What is the proper end of a nation’s economy? Many if not most of us assume we know the answer to this question, but we’re rarely called on to articulate it. The answer matters because the only way you can properly judge whether a thing or system is doing its job effectively is if you know its telos, its final cause or purpose. The Catholic Church teaches (I over-simplify) that the economy creates wealth to be shared, not hoarded. Others tend to believe the economy doesn’t have a purpose as such but is something that simply is.
If the latter is true, all economic systems “work” by definition. You can’t even say one is more efficient than another — that’s a value judgment — since neither has a task to be more efficient at, let alone a moral duty to be more efficient. More and more Americans and Europeans, however, believe the economy has a job it isn’t doing effectively because they themselves are worse off than they were five, 10, and 20 years ago. And they may be right.
A Warning About Populism
In his first monologue of the year (January 2), Tucker Carlson, a popular American host on the conservative-oriented FOX News network, admitted, “Questioning markets feels like apostasy.” For a disturbing number of Americans on both the left and the right, questioning free-market economics doesn’t simply “feel like” apostasy. It’s a pernicious heresy that must be either studiously ignored or condemned from every pulpit. Democrats can manage the former by simply dismissing the ideologically impure source with an eye-roll. Republicans, like David French of National Review, must go a little further: shoot the messenger and dismiss the message as “victimhood populism.”
Yet apostatize is precisely what Carlson did: He delivered a withering indictment of the present American economic system that caught his conservative/libertarian fan base off-guard. While his monologue began with former Massachusetts governor and presidential candidate Sen. Mitt Romney (R-UT), the indictment grew to embrace both Republicans and Democrats alike. Carlson blamed the rise of populism on economic policies and changes which not only have impoverished the working and middle classes but have wrecked the social institutions many of the elite claims to revere.
But to dismiss Carlson’s analysis as populism of any variety is not only to do injustice to Carlson himself but to miss the point altogether. To paraphrase Kirk Jing of The Federalist, it isn’t populism to point out that the working classes are restive and discontented. Rather, the populist takes advantage of that discontent to further their own ends, such as achieving Congress or the White House. Nor can you argue that dissatisfaction into submission. You can write off working-class resentment with a catchy label like “the politics of envy”, but explaining it away won’t make it go away.
Economics and Value Judgments
Moreover, such defenders often misunderstand the very discipline they claim underlies their dogmatic faith in market capitalism. Economics doesn’t merely study how societies grow rich or poor; it also studies how the economy affects the growth, development, and stability of the society it studies. We can lay aside, for now, the question of whether economics in its present state works as well as many think it does. The essential point, as Carlson himself insists, is that the effect of economic activity goes far beyond our wallets and investment schedules, and we would do well to remember that.

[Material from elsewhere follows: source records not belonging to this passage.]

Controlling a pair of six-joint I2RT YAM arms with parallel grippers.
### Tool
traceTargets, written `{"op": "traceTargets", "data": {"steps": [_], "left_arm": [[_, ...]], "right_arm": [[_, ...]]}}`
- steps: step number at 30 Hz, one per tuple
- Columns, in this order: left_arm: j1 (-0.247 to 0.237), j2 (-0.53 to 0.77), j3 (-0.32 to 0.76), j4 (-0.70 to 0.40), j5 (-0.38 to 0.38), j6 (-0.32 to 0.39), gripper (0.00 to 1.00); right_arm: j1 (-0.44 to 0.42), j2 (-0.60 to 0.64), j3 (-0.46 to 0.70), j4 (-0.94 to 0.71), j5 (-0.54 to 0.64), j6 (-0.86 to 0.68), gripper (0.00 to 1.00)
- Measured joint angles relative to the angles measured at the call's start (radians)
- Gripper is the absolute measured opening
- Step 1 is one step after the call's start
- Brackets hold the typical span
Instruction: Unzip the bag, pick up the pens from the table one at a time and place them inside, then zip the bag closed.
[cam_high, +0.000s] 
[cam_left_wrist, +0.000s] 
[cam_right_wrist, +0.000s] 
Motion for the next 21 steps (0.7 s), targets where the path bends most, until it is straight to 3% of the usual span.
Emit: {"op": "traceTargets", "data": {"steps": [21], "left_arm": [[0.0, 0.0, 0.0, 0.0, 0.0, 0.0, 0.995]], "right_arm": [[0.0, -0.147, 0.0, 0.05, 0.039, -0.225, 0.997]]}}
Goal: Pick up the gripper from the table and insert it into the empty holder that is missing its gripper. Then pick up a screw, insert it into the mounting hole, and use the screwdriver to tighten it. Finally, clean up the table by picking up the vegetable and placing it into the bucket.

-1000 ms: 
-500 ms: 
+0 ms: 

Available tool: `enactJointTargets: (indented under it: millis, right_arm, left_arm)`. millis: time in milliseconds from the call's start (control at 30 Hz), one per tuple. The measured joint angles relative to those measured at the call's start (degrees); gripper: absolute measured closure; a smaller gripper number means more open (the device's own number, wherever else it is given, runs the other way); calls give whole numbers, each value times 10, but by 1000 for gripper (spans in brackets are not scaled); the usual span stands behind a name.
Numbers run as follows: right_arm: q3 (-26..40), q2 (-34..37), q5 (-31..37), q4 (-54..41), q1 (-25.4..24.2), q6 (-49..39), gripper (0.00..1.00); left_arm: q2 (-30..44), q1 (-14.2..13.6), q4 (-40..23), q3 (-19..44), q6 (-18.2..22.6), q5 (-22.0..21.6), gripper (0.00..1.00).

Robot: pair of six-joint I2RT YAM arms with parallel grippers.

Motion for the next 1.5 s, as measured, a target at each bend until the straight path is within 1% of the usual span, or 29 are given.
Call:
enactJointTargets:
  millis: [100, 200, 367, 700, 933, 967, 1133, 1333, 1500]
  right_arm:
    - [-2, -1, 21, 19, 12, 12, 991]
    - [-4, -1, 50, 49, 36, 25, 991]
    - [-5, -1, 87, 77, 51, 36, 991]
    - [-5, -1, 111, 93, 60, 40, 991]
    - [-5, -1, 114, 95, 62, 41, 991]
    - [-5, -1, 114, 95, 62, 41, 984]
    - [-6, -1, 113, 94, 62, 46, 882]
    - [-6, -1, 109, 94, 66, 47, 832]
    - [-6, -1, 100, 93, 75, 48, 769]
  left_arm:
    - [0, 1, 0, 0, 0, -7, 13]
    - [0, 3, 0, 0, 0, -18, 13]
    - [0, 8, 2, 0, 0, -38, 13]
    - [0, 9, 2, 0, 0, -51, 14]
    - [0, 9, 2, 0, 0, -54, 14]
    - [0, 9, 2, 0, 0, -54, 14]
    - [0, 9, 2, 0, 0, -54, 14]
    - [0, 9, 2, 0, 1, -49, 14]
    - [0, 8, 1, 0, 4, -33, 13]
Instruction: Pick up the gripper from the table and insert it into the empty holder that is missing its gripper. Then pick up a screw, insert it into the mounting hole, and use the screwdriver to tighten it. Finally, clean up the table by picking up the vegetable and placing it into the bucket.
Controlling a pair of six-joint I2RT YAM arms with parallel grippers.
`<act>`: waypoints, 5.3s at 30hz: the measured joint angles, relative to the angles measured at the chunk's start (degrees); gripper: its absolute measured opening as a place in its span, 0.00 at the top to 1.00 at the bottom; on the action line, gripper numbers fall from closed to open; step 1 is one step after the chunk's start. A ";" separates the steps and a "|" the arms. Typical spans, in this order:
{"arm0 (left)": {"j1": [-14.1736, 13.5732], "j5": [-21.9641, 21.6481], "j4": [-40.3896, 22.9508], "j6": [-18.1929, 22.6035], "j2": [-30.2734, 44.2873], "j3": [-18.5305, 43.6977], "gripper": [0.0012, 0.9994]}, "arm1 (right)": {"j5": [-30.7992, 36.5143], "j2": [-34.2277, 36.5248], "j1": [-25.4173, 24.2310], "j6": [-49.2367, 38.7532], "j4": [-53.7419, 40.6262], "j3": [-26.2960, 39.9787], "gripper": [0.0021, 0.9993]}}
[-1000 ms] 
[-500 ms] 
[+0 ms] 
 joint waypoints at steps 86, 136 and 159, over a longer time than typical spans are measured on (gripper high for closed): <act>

Now, let’s return to the question with which we began: What is the purpose, the telos, of a nation’s economy? We could try to duck the question by claiming that economics, being a science and therefore “values-free”, can’t answer it. “Economics studies how economies do work, not how they ought to work!” We may not even intend to equivocate on work “operate” and work “produce the best results;” we’d simply mean the question “What system produces the best results?” is beyond economists’ purview.
But if it isn’t a lie, such a response is at least a long-standing and pernicious error. A scientific discipline can’t even define itself, let alone justify itself, without its founders making and incorporating a host of value judgments. French analyst Pascal-Emmanuel Gobry observes that not only do economists import their largely egalitarian and cosmopolitan (read: social libertarian/progressive) values into their work, many if not most are untroubled by its potential analytical bias. For instance, economists recognize the correlation between economic growth and population growth, but most would never even think of boosting population growth as a policy recommendation.

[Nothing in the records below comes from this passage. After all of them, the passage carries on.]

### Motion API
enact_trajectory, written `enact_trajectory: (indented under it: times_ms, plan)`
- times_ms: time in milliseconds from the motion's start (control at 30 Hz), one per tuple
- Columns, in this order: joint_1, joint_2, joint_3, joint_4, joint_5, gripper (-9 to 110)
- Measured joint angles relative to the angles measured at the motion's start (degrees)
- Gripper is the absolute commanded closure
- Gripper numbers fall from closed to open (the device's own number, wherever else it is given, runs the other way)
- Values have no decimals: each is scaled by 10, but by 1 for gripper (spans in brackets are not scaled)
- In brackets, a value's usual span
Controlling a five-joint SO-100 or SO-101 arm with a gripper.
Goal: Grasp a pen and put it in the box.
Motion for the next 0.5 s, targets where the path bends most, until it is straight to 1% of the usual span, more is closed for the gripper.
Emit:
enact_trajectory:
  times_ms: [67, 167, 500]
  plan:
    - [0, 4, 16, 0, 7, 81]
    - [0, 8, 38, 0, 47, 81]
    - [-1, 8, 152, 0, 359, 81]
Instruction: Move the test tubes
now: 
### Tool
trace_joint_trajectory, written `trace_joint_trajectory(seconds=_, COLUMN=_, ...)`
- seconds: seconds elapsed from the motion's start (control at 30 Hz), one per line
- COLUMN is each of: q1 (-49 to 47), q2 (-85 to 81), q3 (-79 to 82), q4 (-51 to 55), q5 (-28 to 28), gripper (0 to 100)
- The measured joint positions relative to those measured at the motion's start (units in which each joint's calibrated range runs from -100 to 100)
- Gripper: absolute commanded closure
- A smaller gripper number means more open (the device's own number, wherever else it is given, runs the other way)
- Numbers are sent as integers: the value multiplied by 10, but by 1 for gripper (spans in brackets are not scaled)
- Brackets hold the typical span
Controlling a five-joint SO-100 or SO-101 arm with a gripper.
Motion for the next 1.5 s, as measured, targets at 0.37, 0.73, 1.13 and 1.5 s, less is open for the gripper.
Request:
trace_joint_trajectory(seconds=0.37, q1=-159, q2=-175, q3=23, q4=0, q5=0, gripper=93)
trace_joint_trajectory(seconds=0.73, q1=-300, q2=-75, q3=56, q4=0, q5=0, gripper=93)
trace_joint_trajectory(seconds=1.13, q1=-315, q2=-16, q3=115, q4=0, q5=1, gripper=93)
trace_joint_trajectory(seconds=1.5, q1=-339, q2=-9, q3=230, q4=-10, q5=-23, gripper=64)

The Family and the Economy
Furthermore, economists’ value judgments are informed by the anthropological assumptions of classical liberalism and its tributary ideologies: specifically, that Man is by nature autonomous and self-interested, and that social relationships with their bonds and obligations — especially those of family — are at best a necessary evil, at worst an enslavement. For instance, John C. Médaille points out that neoclassical economics treats labor as a commodity, but has no explanation for how that “commodity” is produced, maintained, or depreciated. “Therefore, labor — and the family — does not even gain the dignity of a bar of pig iron in modern economic theory” (Toward a Truly Free Market, 40-41).

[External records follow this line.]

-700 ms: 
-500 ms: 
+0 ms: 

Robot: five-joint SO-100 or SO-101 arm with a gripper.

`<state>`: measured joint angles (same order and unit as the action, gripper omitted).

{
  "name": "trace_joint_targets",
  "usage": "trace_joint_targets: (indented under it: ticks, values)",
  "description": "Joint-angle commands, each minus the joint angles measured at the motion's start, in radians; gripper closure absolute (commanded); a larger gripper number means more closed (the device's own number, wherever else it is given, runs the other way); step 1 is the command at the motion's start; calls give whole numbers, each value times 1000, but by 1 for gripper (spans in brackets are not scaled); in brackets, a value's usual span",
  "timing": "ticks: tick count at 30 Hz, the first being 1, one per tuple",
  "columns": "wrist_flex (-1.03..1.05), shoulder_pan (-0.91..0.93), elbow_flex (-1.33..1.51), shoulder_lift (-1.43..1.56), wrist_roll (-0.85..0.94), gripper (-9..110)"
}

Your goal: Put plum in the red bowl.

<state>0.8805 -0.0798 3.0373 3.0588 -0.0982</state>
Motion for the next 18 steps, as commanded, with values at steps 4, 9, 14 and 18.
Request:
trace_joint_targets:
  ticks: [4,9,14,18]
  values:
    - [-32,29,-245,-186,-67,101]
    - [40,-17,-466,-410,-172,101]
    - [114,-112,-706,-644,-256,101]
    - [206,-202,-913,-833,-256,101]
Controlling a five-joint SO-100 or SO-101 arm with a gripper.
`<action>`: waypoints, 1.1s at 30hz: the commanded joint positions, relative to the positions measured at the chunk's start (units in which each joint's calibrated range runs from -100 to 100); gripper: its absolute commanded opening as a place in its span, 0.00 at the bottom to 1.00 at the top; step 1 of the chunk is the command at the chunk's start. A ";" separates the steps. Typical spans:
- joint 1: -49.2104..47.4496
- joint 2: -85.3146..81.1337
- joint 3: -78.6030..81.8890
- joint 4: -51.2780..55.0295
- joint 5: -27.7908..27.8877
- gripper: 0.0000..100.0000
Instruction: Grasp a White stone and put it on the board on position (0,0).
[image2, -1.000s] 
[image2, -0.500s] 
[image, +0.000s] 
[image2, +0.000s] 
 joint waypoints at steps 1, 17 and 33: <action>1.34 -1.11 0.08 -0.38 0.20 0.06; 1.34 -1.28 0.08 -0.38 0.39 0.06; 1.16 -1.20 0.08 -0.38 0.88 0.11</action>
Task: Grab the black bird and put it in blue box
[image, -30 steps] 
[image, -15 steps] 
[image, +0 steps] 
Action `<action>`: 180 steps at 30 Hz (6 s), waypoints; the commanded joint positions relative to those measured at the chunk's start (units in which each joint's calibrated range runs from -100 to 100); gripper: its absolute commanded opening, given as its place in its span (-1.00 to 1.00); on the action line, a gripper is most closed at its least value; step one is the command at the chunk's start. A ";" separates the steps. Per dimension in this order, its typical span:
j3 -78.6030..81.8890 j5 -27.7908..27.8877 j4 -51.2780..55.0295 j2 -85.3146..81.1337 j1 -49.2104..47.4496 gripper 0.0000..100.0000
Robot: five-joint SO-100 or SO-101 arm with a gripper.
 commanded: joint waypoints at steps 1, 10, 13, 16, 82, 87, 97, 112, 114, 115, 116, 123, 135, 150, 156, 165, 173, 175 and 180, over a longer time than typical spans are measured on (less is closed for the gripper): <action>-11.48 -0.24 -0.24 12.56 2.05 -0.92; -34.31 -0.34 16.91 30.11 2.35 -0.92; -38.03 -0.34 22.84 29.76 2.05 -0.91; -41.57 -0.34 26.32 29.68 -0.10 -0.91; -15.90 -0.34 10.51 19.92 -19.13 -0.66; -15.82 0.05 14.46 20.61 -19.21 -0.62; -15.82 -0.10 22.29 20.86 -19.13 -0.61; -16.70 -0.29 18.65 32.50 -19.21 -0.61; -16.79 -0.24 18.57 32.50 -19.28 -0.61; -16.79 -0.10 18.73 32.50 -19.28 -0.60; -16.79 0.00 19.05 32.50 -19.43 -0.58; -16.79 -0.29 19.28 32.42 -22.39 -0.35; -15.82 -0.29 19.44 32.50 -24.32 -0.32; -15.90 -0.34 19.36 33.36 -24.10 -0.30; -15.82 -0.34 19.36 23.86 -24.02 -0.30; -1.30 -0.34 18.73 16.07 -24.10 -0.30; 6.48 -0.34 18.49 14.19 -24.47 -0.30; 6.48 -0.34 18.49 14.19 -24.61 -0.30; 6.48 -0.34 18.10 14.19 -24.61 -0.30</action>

Given that families play no role in economic theory, it follows that women have no productive value as housekeeping mothers and only gain such value once they “enter” the economy as labor. Since economics doesn’t know and doesn’t care how families produce labor, we need not optimize them to produce the best workers possible. Workers need not marry; marriage needs be neither permanent nor oriented towards childrearing; family roles can be changed, replaced, or dispensed with as you please. So long as we have workers to work and consumers to consume, who cares where they come from?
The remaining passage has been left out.